■ ABOUT THIS EXERCISE: Beginning with the first line below, please restate each line exactly, down to and including the line containing "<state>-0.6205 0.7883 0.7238".

[Start of section]

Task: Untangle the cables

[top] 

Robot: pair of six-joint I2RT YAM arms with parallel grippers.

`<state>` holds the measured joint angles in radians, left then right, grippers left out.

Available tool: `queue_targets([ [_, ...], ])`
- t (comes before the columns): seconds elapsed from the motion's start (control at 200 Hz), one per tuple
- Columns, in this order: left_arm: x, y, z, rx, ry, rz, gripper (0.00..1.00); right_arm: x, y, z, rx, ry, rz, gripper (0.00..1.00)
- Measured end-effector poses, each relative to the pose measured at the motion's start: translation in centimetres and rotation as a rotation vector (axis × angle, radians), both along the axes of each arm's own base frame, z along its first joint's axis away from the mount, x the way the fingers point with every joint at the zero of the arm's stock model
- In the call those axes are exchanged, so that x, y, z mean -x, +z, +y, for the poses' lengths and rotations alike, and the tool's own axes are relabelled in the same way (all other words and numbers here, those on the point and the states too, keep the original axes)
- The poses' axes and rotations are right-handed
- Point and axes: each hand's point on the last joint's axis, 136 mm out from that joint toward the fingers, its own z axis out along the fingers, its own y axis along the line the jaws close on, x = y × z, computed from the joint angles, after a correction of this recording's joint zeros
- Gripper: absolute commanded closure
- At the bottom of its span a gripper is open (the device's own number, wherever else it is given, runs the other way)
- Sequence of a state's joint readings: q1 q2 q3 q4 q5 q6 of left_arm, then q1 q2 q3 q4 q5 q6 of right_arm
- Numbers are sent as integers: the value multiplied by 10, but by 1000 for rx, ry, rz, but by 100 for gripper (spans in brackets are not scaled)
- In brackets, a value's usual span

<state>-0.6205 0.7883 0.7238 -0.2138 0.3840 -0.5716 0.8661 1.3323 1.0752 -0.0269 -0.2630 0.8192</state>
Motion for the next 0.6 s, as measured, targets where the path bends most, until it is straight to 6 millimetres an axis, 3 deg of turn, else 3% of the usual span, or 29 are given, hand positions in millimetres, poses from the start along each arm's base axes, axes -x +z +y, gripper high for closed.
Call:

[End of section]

■ SOLVED PROBLEM:
Task: Untangle the cables

[top] 

Robot: pair of six-joint I2RT YAM arms with parallel grippers.

`<state>` holds the measured joint angles in radians, left then right, grippers left out.

Available tool: `queue_targets([ [_, ...], ])`
- t (comes before the columns): seconds elapsed from the motion's start (control at 200 Hz), one per tuple
- Columns, in this order: left_arm: x, y, z, rx, ry, rz, gripper (0.00..1.00); right_arm: x, y, z, rx, ry, rz, gripper (0.00..1.00)
- Measured end-effector poses, each relative to the pose measured at the motion's start: translation in centimetres and rotation as a rotation vector (axis × angle, radians), both along the axes of each arm's own base frame, z along its first joint's axis away from the mount, x the way the fingers point with every joint at the zero of the arm's stock model
- In the call those axes are exchanged, so that x, y, z mean -x, +z, +y, for the poses' lengths and rotations alike, and the tool's own axes are relabelled in the same way (all other words and numbers here, those on the point and the states too, keep the original axes)
- The poses' axes and rotations are right-handed
- Point and axes: each hand's point on the last joint's axis, 136 mm out from that joint toward the fingers, its own z axis out along the fingers, its own y axis along the line the jaws close on, x = y × z, computed from the joint angles, after a correction of this recording's joint zeros
- Gripper: absolute commanded closure
- At the bottom of its span a gripper is open (the device's own number, wherever else it is given, runs the other way)
- Sequence of a state's joint readings: q1 q2 q3 q4 q5 q6 of left_arm, then q1 q2 q3 q4 q5 q6 of right_arm
- Numbers are sent as integers: the value multiplied by 10, but by 1000 for rx, ry, rz, but by 100 for gripper (spans in brackets are not scaled)
- In brackets, a value's usual span

<state>-0.6205 0.7883 0.7238 -0.2138 0.3840 -0.5716 0.8661 1.3323 1.0752 -0.0269 -0.2630 0.8192</state>

The given answer completes the exercise.